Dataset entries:

┏━━

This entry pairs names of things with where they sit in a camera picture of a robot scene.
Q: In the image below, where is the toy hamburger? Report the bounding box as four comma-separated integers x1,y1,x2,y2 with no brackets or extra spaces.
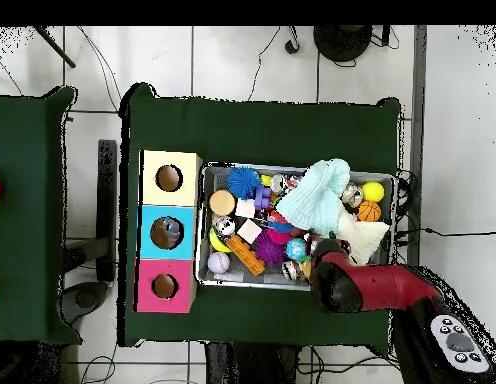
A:
208,189,237,218

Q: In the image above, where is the blue spiky ball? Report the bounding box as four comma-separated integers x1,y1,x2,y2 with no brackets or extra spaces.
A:
226,166,262,200

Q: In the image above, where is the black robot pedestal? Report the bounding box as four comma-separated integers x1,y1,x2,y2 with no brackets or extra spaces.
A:
204,342,301,384

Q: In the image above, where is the white toy baseball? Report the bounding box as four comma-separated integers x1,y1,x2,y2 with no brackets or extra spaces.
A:
207,251,232,275

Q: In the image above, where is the black upright panel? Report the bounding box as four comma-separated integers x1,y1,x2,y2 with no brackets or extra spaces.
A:
96,139,118,283

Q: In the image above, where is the orange toy basketball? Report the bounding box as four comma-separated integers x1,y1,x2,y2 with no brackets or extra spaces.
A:
356,199,382,222

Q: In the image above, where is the thin black rod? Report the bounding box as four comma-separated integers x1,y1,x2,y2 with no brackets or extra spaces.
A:
32,25,77,69

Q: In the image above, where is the black round stand base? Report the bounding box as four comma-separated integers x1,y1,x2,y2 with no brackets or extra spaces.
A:
312,25,373,63

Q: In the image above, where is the yellow ball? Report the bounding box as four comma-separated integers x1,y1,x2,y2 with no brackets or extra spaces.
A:
360,180,386,203

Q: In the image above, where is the clear mesh bin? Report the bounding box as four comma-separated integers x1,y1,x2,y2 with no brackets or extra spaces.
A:
194,161,397,296

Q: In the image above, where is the mint green cloth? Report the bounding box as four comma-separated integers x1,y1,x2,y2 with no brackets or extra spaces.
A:
275,158,351,237

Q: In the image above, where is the dark green table cloth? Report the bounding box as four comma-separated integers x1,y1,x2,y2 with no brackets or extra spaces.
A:
0,86,83,346
118,82,402,348

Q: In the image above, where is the wooden cube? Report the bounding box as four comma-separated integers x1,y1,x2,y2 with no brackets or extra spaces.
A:
236,218,264,244

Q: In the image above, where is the black cable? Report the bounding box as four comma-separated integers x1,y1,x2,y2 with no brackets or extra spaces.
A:
395,226,496,238

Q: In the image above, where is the clear plastic packet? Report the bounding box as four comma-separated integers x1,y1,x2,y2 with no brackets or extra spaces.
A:
162,217,184,241

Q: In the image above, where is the cream knitted cloth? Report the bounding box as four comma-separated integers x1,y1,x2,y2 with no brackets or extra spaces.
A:
335,215,390,266

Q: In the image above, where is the grey rounded floor base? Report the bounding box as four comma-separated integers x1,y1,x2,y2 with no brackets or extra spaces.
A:
57,281,110,326

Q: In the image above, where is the wooden box with three holes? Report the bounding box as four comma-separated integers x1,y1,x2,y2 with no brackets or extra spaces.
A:
133,149,204,314

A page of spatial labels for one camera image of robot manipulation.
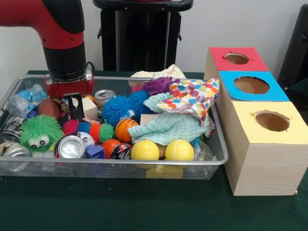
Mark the blue spiky toy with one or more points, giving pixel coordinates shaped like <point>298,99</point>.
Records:
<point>118,106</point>

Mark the dark green cloth side table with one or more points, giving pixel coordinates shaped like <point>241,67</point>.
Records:
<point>300,92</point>

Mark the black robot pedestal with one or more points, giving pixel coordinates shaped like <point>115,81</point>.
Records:
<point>144,36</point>

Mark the black upright panel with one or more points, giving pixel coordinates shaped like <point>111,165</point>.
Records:
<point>298,48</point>

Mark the wooden box with three holes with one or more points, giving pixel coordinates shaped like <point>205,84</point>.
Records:
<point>264,168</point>

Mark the shallow mesh bin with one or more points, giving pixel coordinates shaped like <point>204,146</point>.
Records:
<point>48,170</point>

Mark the purple spiky toy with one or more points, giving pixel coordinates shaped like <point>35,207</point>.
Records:
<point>158,85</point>

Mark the dark green tablecloth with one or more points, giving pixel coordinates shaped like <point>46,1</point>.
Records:
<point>144,207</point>

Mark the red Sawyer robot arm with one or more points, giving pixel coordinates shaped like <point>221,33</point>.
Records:
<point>62,36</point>

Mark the cream knitted cloth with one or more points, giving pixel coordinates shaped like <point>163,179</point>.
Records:
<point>168,72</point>

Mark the plain wooden block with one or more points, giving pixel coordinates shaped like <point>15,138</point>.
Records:
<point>90,109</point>

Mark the yellow tennis ball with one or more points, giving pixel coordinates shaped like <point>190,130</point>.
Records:
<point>179,150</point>

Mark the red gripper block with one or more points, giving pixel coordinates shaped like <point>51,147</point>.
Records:
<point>69,87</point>

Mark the mint green cloth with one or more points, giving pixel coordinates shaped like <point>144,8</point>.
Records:
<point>168,130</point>

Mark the green spiky toy with eyes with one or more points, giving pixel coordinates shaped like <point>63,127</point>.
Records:
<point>39,130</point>

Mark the smooth yellow ball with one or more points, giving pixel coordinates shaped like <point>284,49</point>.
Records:
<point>145,150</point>

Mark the orange toy basketball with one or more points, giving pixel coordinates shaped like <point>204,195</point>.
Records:
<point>124,131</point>

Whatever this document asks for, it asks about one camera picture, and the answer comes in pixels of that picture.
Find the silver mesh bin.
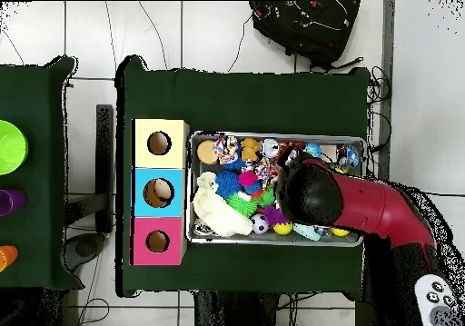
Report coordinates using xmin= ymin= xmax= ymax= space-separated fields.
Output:
xmin=186 ymin=130 xmax=366 ymax=248

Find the wooden box with three holes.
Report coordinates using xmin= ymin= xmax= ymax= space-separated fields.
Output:
xmin=130 ymin=118 xmax=191 ymax=267

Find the blue spiky ball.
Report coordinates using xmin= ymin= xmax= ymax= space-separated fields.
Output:
xmin=214 ymin=170 xmax=242 ymax=201

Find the pink spiky ball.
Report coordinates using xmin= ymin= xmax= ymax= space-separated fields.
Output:
xmin=238 ymin=170 xmax=260 ymax=188

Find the orange plush toy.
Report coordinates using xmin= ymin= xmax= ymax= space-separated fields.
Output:
xmin=240 ymin=137 xmax=262 ymax=163

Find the silver drink can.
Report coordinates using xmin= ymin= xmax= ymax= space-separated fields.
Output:
xmin=260 ymin=137 xmax=282 ymax=159

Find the cream cloth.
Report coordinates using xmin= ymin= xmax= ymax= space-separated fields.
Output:
xmin=192 ymin=171 xmax=254 ymax=238

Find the purple spiky ball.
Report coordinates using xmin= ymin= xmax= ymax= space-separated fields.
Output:
xmin=259 ymin=205 xmax=292 ymax=227

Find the small soccer ball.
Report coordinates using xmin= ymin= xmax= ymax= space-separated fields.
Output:
xmin=250 ymin=213 xmax=271 ymax=235

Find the dark green cloth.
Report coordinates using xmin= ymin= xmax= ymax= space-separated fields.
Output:
xmin=0 ymin=55 xmax=84 ymax=291
xmin=114 ymin=54 xmax=371 ymax=301

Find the blue globe ball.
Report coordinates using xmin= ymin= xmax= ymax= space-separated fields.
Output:
xmin=303 ymin=143 xmax=323 ymax=159

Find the mint green cloth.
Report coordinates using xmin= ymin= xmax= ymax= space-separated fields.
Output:
xmin=292 ymin=222 xmax=322 ymax=242

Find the black backpack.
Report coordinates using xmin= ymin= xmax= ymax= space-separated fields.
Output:
xmin=248 ymin=0 xmax=364 ymax=71

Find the purple plastic cup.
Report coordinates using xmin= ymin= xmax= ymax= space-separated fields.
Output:
xmin=0 ymin=189 xmax=27 ymax=217

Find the green plastic bowl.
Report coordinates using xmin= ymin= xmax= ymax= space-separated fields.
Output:
xmin=0 ymin=119 xmax=29 ymax=176

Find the orange plastic cup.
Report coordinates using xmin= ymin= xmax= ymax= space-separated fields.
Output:
xmin=0 ymin=244 xmax=19 ymax=273

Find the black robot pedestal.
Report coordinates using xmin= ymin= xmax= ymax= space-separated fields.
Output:
xmin=193 ymin=291 xmax=281 ymax=326

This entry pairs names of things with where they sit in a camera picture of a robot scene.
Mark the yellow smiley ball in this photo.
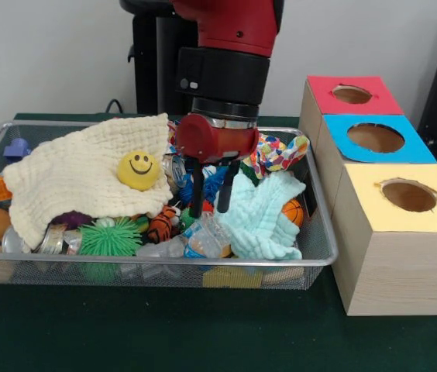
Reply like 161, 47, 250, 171
116, 150, 161, 191

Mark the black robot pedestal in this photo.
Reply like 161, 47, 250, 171
119, 0, 200, 116

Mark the wooden box with three holes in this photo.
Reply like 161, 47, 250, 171
298, 75, 437, 317

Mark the blue fuzzy monster toy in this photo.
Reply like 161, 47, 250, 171
177, 166, 227, 203

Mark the green spiky rubber ball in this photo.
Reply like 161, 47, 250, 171
77, 216, 144, 257

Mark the crushed bottle with blue label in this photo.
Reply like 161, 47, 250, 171
181, 212, 235, 260

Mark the tiger plush toy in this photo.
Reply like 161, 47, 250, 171
147, 205, 183, 243

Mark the light blue waffle cloth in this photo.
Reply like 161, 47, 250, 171
218, 170, 307, 260

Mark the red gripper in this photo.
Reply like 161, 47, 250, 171
174, 113, 260, 218

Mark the black cable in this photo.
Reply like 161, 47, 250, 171
104, 98, 138, 115

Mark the shallow wire mesh bin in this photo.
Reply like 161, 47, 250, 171
0, 119, 339, 291

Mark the small orange basketball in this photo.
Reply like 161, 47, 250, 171
281, 198, 305, 228

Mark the colourful polka dot cloth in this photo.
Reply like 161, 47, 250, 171
241, 131, 311, 183

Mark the cream waffle cloth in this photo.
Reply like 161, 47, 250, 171
2, 112, 174, 253

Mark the purple toy block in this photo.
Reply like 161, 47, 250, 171
2, 138, 32, 160

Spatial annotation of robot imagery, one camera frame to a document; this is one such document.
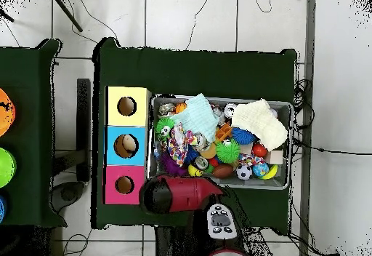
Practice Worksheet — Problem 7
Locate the colourful dotted cloth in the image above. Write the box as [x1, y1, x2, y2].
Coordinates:
[166, 122, 198, 167]

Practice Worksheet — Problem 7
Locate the purple spiky ball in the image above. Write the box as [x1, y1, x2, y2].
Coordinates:
[159, 152, 187, 177]

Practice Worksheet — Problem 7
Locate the wooden box with three holes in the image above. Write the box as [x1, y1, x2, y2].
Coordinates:
[102, 85, 153, 205]

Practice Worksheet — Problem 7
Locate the clear mesh bin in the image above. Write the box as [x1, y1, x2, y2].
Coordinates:
[146, 93, 294, 191]

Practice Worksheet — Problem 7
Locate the mint knitted cloth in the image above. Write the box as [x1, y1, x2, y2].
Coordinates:
[170, 93, 220, 143]

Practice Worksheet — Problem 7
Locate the silver drink can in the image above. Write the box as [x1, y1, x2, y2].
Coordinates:
[193, 132, 211, 152]

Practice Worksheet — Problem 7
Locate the green spiky googly-eyed ball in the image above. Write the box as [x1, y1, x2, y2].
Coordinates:
[155, 117, 176, 140]
[215, 137, 241, 164]

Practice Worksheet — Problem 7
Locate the small brown football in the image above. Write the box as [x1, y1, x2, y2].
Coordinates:
[211, 163, 235, 180]

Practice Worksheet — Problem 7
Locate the blue spiky ball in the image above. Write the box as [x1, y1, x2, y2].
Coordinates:
[231, 127, 258, 145]

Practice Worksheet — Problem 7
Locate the small soccer ball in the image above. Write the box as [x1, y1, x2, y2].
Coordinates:
[235, 163, 253, 180]

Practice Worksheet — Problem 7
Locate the cream knitted cloth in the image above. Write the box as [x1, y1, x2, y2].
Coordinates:
[230, 97, 289, 152]

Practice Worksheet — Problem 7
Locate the black upright stand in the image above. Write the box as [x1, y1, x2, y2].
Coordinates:
[76, 78, 92, 183]

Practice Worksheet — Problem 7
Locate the grey round stand base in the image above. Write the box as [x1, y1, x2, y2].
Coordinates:
[50, 180, 86, 214]

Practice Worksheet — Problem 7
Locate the black tripod leg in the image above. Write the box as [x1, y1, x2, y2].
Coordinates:
[52, 0, 84, 33]
[0, 7, 15, 23]

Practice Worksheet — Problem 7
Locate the dark green side tablecloth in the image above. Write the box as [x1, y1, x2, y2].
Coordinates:
[0, 38, 68, 228]

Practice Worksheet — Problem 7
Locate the orange bowl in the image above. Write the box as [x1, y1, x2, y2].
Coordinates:
[0, 87, 17, 137]

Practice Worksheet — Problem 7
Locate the green bowl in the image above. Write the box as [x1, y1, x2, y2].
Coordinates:
[0, 147, 17, 188]

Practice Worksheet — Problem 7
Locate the blue bowl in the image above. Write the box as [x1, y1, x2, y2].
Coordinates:
[0, 194, 7, 224]

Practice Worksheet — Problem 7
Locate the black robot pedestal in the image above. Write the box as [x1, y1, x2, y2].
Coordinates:
[154, 225, 204, 256]

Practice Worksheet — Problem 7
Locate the black cable bundle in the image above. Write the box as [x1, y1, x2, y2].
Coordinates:
[293, 78, 315, 130]

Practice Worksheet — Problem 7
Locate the black floor cable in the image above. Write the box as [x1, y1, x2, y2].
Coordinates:
[291, 137, 372, 156]

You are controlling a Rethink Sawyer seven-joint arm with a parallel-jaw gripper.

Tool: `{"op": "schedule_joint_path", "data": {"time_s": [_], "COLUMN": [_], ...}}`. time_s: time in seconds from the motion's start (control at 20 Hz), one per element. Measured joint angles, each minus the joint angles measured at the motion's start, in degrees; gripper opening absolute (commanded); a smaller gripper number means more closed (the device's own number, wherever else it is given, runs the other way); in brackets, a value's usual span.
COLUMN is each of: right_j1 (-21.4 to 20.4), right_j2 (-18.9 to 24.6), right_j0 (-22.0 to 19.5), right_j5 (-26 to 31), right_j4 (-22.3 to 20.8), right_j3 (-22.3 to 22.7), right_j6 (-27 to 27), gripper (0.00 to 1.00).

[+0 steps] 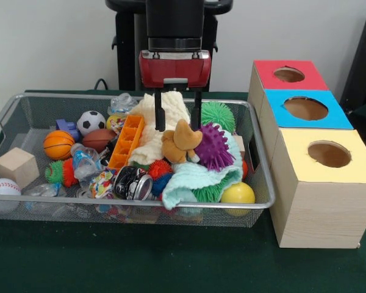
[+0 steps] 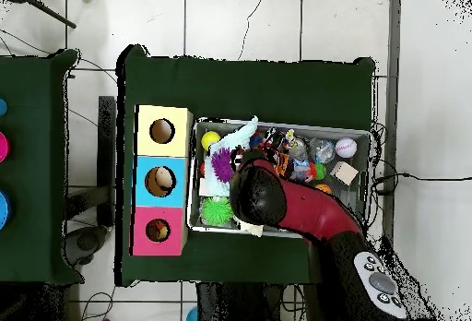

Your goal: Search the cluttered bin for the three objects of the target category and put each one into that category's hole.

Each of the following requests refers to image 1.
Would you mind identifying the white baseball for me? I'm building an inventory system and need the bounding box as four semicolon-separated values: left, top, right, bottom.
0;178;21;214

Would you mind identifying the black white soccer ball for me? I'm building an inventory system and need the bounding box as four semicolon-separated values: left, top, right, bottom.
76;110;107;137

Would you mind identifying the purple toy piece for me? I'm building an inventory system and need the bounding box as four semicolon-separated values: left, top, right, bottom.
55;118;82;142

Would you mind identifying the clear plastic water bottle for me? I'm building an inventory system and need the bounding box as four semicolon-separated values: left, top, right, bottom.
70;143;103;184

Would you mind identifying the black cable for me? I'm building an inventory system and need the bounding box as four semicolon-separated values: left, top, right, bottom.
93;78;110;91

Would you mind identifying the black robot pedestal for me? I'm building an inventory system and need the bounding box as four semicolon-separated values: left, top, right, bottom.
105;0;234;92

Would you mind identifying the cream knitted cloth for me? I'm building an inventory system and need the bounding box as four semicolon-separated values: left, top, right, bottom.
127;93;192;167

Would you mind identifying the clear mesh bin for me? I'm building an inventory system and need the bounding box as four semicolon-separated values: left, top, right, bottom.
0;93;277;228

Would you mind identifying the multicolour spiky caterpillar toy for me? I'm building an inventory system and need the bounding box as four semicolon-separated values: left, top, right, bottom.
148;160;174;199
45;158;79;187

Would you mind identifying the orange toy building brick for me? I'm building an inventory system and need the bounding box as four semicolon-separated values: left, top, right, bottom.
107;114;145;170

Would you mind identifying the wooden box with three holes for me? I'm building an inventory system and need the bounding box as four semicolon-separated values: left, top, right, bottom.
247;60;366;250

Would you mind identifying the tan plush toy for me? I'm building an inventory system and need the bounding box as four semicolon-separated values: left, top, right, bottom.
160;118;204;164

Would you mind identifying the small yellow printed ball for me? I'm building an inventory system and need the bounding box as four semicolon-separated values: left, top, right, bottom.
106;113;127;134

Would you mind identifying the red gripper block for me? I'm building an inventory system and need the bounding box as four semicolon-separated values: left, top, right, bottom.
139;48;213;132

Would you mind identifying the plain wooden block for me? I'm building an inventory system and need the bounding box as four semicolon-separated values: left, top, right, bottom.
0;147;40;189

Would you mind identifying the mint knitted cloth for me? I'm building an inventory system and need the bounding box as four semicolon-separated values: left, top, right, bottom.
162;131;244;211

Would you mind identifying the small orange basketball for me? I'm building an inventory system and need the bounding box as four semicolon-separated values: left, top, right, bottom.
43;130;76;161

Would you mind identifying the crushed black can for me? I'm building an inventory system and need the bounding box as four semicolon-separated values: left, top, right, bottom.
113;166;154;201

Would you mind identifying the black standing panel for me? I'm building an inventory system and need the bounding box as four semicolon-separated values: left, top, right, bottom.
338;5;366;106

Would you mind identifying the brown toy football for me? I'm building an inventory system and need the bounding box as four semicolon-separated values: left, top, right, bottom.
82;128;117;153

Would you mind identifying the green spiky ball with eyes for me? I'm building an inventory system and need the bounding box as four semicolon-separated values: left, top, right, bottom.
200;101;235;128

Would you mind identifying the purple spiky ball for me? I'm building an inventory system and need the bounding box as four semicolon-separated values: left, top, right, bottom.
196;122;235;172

┗━━

◆ Work instructions ◆
All lines with the string "blue" must be copied from the data.

◆ Response box ◆
Q: In the image above, where is the blue spiky ball? Report the bounding box as four comma-separated integers x1,y1,x2,y2 with no brackets or extra spaces.
Mark the blue spiky toy with one or more points, giving pixel coordinates shaped like <point>298,99</point>.
Find the blue spiky ball.
Find the blue globe ball.
Mark the blue fuzzy monster toy in this photo.
Mark the crushed bottle with blue label in this photo.
Mark the light blue waffle cloth in this photo.
Locate the blue spiky ball in the image above. Write the box as [x1, y1, x2, y2].
Locate the blue bowl in the image above. Write the box as [x1, y1, x2, y2].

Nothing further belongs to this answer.